Despite years of “climate change” propaganda, a recent NBC News/Wall Street Journal poll demonstrates that Americans remain deeply divided — largely along partisan lines — on the issue. Only 15 percent of Republicans are convinced that climate change is “serious,” requiring “immediate action,” but 70 percent of Democrats are convinced.

And Todd, hosting a news interview show, has made it clear that he not only favors one side of an issue that deeply divides Americans, but he does not view those who hold a different position than he holds on the issue as even legitimate. Their arguments should be ignored.

This is not surprising, as Todd is clearly on the Democratic Party team, even having worked in 1992 on the presidential campaign of Senator Tom Harkin, an extremely liberal Iowa Democrat. Even since taking over the Meet the Press program, Todd has continued to support Democrats. The Daily Caller has reported that Todd and his wife even hosted a dinner party in 2015 for the communications director of Hillary Clinton’s presidential campaign effort. Kristian Todd, his wife, is the co-founder of a political consulting firm, which supports many partisan Democrat campaigns or progressive issues.
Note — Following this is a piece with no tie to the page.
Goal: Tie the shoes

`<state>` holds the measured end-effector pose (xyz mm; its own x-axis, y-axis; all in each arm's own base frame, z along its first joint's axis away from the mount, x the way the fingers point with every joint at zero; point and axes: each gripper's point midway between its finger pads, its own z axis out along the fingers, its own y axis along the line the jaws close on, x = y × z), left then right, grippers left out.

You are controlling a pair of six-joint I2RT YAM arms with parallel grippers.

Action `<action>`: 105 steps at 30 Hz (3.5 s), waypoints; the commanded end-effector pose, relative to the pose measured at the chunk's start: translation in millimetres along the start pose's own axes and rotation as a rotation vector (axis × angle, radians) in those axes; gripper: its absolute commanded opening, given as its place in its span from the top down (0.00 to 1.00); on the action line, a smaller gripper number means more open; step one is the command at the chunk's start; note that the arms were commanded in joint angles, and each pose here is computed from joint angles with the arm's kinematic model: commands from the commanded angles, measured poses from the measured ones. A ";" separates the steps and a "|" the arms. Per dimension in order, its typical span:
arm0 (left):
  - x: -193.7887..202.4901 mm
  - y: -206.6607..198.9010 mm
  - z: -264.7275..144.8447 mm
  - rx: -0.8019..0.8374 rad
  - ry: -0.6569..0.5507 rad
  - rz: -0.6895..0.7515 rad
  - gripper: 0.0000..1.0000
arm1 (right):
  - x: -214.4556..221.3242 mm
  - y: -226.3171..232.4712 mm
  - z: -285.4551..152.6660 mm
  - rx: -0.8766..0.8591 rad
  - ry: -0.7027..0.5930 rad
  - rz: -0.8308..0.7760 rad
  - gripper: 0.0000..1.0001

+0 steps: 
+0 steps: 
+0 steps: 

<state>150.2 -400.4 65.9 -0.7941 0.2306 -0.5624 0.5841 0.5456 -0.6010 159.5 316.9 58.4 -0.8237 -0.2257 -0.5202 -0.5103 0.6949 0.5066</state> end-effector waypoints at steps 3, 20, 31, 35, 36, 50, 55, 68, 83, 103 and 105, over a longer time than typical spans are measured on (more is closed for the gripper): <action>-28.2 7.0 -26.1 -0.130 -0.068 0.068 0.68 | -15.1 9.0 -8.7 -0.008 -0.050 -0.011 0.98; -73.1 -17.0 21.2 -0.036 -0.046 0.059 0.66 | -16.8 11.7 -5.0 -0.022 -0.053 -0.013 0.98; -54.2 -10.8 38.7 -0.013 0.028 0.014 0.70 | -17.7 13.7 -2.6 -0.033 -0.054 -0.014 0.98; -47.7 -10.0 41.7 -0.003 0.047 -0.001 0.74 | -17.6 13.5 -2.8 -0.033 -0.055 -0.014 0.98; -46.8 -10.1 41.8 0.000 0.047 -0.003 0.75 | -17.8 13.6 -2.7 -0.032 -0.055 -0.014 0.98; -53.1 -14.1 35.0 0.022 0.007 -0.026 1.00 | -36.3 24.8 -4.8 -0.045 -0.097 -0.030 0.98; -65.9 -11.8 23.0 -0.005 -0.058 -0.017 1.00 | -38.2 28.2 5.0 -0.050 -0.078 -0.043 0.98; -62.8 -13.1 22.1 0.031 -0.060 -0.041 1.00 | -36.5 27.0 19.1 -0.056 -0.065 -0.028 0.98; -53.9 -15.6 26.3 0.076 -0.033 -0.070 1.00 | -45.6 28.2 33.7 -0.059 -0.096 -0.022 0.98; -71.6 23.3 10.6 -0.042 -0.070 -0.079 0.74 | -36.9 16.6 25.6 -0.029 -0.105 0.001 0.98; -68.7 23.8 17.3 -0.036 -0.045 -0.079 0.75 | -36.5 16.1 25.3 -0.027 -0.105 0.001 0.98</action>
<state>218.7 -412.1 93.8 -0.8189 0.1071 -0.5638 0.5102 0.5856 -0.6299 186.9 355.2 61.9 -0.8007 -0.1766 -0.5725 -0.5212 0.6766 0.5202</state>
Clearly, Todd may want us to think he is wearing the uniform of the umpire, but he is really ready to make a hit for just one team.

As Governor Brown’s allusion to the efforts of President Franklin Roosevelt to persuade Americans to get the country into the war against Nazi Germany demonstrates, liberals believe it is up to them to alter Americans’ opinion on climate change. Interestingly, Roosevelt was never able to convince Americans to go to war against Nazi Germany — Hitler declared war on the United States. War came to the United States on December 7, 1941, when the Japanese bombed Pearl Harbor. That did not put us into the war against Germany, at least not until Hitler decided to honor his alliance treaty with the Japanese and declare war on America. Roosevelt did not even ask for a declaration of war against Germany until they first declared war on the United States. Most historians who have studied this subject believe Congress would not have otherwise declared war on Germany.